ANKARA/MOSCOW, (Reuters) – Turkey shot down a Russian warplane near the Syrian border yesterday, saying the jet had violated its air space, in one of the most serious publicly acknowledged clashes between a NATO member country and Russia for half a century.
Russian President Vladimir Putin said the plane had been attacked when it was 1 km (0.62 mile) inside Syria and warned of “serious consequences” for what he termed a stab in the back administered by “the accomplices of terrorists”.
“We will never tolerate such crimes like the one committed today,” Putin said, as Russian and Turkish shares fell on fears of an escalation between the former Cold War enemies.
In a letter to the U.N. Security Council, Turkey said it had shot down the jet while in Turkish air space. Along with a second plane, the aircraft had flown more than a mile into Turkey for 17 seconds, despite being warned 10 times in five minutes while approaching to change direction, the letter said.
“Nobody should doubt that we made our best efforts to avoid this latest incident. But everyone should respect the right of Turkey to defend its borders,” Turkish President Tayyip Erdogan said in a speech in Ankara.
In condemnation of Russian air strikes in Syria, during which Turkish air space has been violated several times in recent weeks, Erdogan said that only Turkey’s “cool-headedness” had prevented worse incidents in the past.
Each country summoned a diplomatic representative of the other. Russia’s Foreign Minister Sergei Lavrov cancelled a visit to Turkey due on Wednesday and the defence ministry said it was preparing measures to respond to such incidents.
U.S. President Barack Obama and French President Francois Hollande, meeting in Washing-ton, urged against an escalation, while NATO Secretary-General Jens Stoltenberg said the military alliance stood in solidarity with Turkey.
Footage from private Turkish broadcaster Haberturk TV showed the warplane going down in flames, a long plume of smoke trailing behind it as it crashed in a wooded part of an area the TV said was known by Turks as “Turkmen Mountain”.
Separate footage from Turkey’s Anadolu Agency showed two pilots parachuting out of the jet before it crashed.
A deputy commander of rebel Turkmen forces in Syria said his men shot both pilots dead as they came down. The Russian military confirmed one pilot had been shot dead from the ground and another soldier died during a rescue operation.
A senior Turkish official said at least one of the pilots could still be alive. “It’s not a fact but a possibility. We’re trying to verify the information and taking all necessary steps to facilitate their return,” the official said.
A video sent to Reuters earlier appeared to show one of the pilots immobile and badly wounded on the ground.
Russia’s defence ministry said one of its Su-24 fighter jets had been downed in Syria and that “for the entire duration of the flight, the aircraft was exclusively over Syrian territory”, a suggestion Turkey denied.

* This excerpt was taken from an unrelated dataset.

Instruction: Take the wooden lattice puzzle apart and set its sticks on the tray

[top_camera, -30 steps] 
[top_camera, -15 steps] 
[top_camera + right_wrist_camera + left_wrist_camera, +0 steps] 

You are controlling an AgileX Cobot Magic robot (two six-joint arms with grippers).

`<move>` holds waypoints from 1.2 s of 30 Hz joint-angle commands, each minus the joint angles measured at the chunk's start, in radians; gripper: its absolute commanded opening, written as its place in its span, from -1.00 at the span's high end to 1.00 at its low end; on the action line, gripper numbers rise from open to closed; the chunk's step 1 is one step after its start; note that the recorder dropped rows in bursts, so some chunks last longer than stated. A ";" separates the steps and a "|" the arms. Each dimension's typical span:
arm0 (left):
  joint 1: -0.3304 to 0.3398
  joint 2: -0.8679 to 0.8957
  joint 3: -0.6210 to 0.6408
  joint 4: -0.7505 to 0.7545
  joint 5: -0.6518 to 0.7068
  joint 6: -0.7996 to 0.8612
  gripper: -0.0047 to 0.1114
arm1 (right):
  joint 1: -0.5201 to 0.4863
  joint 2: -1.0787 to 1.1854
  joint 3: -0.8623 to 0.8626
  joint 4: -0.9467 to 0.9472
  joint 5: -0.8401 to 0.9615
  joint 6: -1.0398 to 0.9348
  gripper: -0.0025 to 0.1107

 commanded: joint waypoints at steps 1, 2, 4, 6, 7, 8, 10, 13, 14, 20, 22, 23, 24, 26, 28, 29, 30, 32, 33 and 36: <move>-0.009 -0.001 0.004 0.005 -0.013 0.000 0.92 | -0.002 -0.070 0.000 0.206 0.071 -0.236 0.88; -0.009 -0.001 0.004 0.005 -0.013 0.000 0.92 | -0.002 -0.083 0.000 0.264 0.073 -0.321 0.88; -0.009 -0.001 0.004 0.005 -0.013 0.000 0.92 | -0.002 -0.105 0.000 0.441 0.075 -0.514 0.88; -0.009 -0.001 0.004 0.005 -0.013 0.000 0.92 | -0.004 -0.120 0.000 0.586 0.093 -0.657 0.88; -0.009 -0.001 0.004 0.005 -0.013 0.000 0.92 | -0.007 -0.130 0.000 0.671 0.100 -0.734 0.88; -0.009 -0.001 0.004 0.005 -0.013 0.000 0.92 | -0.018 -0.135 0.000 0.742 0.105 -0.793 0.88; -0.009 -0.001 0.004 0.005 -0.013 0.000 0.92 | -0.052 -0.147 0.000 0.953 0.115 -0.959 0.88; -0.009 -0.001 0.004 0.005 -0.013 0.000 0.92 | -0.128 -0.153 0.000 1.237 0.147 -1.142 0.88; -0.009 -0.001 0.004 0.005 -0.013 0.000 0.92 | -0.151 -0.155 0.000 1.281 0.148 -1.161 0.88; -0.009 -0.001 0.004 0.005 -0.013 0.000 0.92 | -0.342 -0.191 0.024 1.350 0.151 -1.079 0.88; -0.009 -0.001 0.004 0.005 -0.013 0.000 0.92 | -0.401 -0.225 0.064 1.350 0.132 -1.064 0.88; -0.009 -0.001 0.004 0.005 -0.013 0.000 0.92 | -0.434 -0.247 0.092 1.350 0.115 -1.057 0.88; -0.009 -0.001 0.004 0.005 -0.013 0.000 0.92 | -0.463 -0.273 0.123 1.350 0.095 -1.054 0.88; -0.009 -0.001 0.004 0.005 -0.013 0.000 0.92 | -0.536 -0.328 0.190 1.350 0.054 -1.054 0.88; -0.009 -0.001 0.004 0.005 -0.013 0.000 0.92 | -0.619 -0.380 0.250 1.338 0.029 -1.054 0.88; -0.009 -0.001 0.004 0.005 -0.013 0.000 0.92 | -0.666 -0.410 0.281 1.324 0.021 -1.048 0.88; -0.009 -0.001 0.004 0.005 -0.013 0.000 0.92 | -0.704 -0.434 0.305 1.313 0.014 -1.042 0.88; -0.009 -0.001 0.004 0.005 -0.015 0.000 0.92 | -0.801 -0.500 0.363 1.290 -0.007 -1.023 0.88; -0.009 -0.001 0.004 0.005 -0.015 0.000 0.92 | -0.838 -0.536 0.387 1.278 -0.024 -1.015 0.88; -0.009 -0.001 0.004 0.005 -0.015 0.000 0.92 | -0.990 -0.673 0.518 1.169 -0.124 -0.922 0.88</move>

“The data we have is very clear. There were two planes approaching our border, we warned them as they were getting too close,” another senior Turkish official told Reuters. “Our findings show clearly that Turkish air space was violated multiple times. And they violated it knowingly.”
A U.S. military spokesman said it was an issue between the Turkish and Russian governments and that U.S.-led coalition operations in Syria and Iraq were continuing “as planned”.
Moscow’s decision to launch separate air strikes in Syria means Russian and NATO planes have been flying combat missions in the same air space for the first time since World War Two, targeting various insurgent groups close to Turkish borders.
Russia’s military involvement in Syria has brought losses, including the bombing by militants of a Russian passenger jet over Egypt. But there is no sign yet that public opinion is turning against the operation in Syria and the Kremlin said it would continue.
Instead Moscow, helped by state-controlled television, has used these reverses to rally public opinion, portraying the campaign as a moral crusade that Russia must complete, despite indifference or obstruction from elsewhere.